The charity Médecins du Monde (Doctors of the World) says many people are dying in Sierra Leone not from ebola but because of the melt down of the country’s health care – partly because of ebola’s pressure on hospital systems.

Ebola has killed at least 3,900 people in Sierra Leone so far, but more are believed to have died from malaria, while deaths of mothers and babies in child birth are believed to have risen significantly. Attendance at clinics has dropped by more than 70 per cent.

British doctor James Elston says there is every reason to believe the situation is Sierra Leone-wide.

Many community health centres do not have a safe, clean water supply, Elston found. Of 14 primary care units inspected for his report, only one had piped water – and that was not functioning.

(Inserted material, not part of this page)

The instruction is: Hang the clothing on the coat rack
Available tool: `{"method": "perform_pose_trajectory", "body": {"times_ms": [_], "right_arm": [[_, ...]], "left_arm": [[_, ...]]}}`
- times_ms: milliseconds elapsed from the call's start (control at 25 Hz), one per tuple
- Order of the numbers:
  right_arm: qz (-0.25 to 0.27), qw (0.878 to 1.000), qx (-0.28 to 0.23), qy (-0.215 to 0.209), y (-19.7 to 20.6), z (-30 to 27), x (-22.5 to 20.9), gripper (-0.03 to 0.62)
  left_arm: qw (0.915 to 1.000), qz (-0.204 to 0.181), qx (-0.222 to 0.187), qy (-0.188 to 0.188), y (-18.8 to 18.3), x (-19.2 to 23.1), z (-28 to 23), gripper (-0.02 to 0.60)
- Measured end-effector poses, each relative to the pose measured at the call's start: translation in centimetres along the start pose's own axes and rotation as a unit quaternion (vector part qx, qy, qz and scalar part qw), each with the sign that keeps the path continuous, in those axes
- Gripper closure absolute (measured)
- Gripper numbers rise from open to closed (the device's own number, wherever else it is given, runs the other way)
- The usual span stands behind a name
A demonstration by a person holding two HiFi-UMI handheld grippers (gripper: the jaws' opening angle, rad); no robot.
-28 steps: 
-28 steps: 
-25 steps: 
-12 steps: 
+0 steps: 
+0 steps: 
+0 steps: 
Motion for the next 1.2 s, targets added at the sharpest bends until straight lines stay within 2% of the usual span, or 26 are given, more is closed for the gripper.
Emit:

Five were using unsafe water from a stream or open well without disinfectant. Only half had water from a protected source such as a closed well. Only four had a functioning power source and only two of those had regular power. Seven had a working fridge – the rest could not store vaccines and sometimes had to obtain them from many miles away. None had a telephone – staff had to use their own mobile phones and credit for calls. None had good facilities for delivering women in labour.

Meanwhile, the World Health Organization has a plan to eradicate the ebola by identifying and isolating the dwindling number of new cases by the end of May.

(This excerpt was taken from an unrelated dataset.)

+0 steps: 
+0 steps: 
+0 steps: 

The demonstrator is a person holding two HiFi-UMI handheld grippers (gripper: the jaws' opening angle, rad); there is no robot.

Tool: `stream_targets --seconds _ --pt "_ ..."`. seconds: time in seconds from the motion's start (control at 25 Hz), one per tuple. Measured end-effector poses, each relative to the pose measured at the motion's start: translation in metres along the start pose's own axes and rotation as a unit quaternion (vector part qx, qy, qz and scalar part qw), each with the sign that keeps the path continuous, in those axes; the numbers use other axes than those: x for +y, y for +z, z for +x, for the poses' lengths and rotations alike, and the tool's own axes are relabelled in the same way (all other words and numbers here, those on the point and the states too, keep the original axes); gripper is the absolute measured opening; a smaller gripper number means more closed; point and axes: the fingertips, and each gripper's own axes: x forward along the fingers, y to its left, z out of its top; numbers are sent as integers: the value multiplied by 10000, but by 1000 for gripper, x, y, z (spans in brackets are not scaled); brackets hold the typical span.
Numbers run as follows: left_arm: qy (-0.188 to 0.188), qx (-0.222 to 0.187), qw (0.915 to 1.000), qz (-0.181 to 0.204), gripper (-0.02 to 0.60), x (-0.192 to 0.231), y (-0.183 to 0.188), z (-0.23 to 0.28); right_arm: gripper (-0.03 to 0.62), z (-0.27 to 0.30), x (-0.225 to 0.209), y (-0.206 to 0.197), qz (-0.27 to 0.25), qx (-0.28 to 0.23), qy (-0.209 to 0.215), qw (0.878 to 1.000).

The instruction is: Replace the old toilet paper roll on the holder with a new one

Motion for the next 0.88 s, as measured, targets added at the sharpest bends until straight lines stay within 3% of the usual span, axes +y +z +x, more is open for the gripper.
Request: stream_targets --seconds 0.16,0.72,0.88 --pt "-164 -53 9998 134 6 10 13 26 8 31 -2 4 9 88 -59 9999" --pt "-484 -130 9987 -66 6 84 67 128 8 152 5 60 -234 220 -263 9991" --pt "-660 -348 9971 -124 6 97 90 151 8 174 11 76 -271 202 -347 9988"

In its new plan, the UN health agency stressed the importance of maintaining the massive efforts to rid the worst-affected nations – Guinea, Liberia and Sierra Leone – of the viral disease, cases of which have already fallen sharply. According to the latest numbers, around 26,300 people have so far been infected with the virus, and nearly 10,900 of them have died.

Now, WHO says case numbers have “plateaued… due to persistently high transmission in the western areas of both Guinea and Sierra Leone”.

Among the concerns are continued “ebola deaths in the community and numerous instances of unsafe burials” of highly contagious bodies, WHO said.

New cases are among people not known to have been in contact with previous cases, or who cannot be linked to known chains of transmission, it warned.